Your original question is confusing because you're asking about a "velocity", which is the time rate of change of TIME, of a quantity that is used to DEFINE the word "time". You don't do that when you ask for a velocity of an object, because the object itself is not the definition of the quantity being measured. The ball doesn't affect the definition of "time" and "displacement or space". The ball may had a change of displacement over a time, but it doesn't affect the definition of those two quantities. In other words, the ball is inside this "frame" called space-time. Your question essentially asked the "time rate of change of time".
Unless you wish to clearly define such a thing, then there's a potential of tripping over oneself in cases like this.

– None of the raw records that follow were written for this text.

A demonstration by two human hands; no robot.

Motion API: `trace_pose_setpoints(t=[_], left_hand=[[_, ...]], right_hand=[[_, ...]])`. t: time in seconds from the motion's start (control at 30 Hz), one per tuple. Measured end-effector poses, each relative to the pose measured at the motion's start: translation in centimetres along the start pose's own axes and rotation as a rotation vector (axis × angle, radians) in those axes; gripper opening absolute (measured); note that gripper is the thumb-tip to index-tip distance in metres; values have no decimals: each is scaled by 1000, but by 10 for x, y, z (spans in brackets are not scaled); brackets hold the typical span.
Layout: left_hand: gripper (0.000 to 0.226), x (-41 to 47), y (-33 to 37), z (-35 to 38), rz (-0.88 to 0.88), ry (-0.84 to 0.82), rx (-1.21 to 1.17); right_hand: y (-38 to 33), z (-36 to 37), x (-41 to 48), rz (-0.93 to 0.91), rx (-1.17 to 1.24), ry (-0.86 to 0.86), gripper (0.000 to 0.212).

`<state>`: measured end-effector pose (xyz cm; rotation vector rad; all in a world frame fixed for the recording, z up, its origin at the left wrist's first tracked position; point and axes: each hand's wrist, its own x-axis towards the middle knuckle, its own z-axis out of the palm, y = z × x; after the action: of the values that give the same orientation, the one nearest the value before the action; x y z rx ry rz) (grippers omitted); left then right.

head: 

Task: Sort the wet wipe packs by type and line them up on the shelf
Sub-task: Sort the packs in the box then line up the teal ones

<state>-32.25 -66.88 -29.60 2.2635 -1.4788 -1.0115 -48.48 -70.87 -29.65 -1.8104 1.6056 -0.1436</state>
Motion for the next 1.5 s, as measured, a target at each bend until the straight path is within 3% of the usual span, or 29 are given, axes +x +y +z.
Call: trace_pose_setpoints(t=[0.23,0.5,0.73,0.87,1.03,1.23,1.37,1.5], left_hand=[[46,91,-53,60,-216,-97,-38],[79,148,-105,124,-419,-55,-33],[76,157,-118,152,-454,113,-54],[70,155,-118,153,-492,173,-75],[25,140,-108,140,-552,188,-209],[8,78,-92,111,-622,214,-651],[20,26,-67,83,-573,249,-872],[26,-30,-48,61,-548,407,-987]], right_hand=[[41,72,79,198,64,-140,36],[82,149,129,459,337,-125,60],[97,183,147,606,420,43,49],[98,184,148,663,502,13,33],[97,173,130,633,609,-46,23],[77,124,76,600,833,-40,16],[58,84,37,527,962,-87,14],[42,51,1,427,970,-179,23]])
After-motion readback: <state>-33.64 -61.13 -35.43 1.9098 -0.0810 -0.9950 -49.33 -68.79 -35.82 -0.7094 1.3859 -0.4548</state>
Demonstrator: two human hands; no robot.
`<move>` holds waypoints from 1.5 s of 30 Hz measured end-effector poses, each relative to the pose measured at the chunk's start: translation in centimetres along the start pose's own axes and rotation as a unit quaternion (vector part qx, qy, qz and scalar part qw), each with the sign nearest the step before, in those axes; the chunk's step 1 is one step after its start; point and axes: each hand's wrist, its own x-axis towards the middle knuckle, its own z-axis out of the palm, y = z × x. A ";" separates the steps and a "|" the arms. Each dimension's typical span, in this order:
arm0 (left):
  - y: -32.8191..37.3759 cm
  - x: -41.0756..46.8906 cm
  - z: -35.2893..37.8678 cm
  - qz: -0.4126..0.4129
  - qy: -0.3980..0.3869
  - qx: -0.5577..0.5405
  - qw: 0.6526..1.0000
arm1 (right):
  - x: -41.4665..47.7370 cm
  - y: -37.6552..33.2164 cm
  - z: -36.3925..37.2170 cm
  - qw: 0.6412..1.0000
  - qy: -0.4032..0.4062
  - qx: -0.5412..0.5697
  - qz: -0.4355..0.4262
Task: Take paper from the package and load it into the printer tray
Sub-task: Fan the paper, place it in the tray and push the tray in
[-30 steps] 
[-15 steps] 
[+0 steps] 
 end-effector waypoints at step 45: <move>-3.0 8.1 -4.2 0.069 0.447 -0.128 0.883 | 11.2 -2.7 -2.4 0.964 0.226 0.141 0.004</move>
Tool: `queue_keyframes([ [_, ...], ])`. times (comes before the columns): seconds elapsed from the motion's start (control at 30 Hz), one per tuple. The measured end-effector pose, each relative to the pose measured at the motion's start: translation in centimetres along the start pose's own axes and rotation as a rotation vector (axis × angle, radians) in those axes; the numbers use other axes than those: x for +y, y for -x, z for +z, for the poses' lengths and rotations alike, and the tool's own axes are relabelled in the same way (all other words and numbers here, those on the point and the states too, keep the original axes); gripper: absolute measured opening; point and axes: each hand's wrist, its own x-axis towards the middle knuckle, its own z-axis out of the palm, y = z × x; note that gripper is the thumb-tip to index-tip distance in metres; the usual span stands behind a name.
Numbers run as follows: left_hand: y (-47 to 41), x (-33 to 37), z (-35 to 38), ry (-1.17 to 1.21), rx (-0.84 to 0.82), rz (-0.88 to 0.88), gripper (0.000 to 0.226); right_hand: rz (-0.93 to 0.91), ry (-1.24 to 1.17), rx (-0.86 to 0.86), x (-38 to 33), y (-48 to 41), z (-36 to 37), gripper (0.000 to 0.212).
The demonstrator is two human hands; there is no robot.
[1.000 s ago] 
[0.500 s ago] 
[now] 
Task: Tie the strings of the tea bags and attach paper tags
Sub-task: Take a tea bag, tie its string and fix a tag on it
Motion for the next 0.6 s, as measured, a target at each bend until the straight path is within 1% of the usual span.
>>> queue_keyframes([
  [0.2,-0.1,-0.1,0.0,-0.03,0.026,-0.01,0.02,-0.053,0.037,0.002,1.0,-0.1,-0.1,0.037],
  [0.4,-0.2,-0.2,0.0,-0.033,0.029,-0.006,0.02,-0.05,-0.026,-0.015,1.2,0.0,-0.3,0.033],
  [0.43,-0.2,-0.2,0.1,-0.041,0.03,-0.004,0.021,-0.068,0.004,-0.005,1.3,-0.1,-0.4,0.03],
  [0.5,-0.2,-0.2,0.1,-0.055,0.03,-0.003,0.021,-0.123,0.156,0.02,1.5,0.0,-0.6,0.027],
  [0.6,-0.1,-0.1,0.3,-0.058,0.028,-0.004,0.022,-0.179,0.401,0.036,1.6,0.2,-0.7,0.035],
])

Yes, I realize that. I should have quoted "velocity" so that you knew to take it metaphorically rather than literally.
No, because velocity is a rate of change, it is the 'slope' (i.e. gradient function) of the thing that it is the rate of change of. In short, at time t, v(t) is the gradient of the tangent of s(t) (displacement) at that time.
A vector comprises of two perpendicular components. Time is 1-dimensional. So how can you describe something in 1 dimension as a vector? Furthermore, just because velocity is a rate of change and velocity is a vector, is does not mean all vectors are the rate of change of something. Position, for instance, is not the rate of change of anything, but can be described as a vector.
s/s = 1, so the rate of change of time is unitless. Moreover, since the rate of change of time is t/t, the value is always 1 so it is not a variable.
If you mean the rate of change of a clock from someone else's reference frame (t'/t), then this is essentially a scale and so is, again, unitless.
Then you're using the word to mean something else. It is then imperative that you DEFINE what is a metaphorical velocity.
Keep in mind that in physics, EVERY principle and ideas have clear underlying mathematical description. You can't use the word "velocity" in any form or shape that you wish, and neither can the rest of us. If not, you can already imagine the major confusion being created.
yes yes, I understand all that... I was just having a difficult time describing the relationship and I should make sure I am more clear when I am in analogy mode. :-)
Are you perhaps expressing coordinate time t as a function of proper time tau? I.e. if you specify the path of a particle, you might specify x(tau),y(tau),z(tau) and t(tau), tau being the "proper time".
Basically, if you figure out what your question is, the answer will probably be pretty clear :-)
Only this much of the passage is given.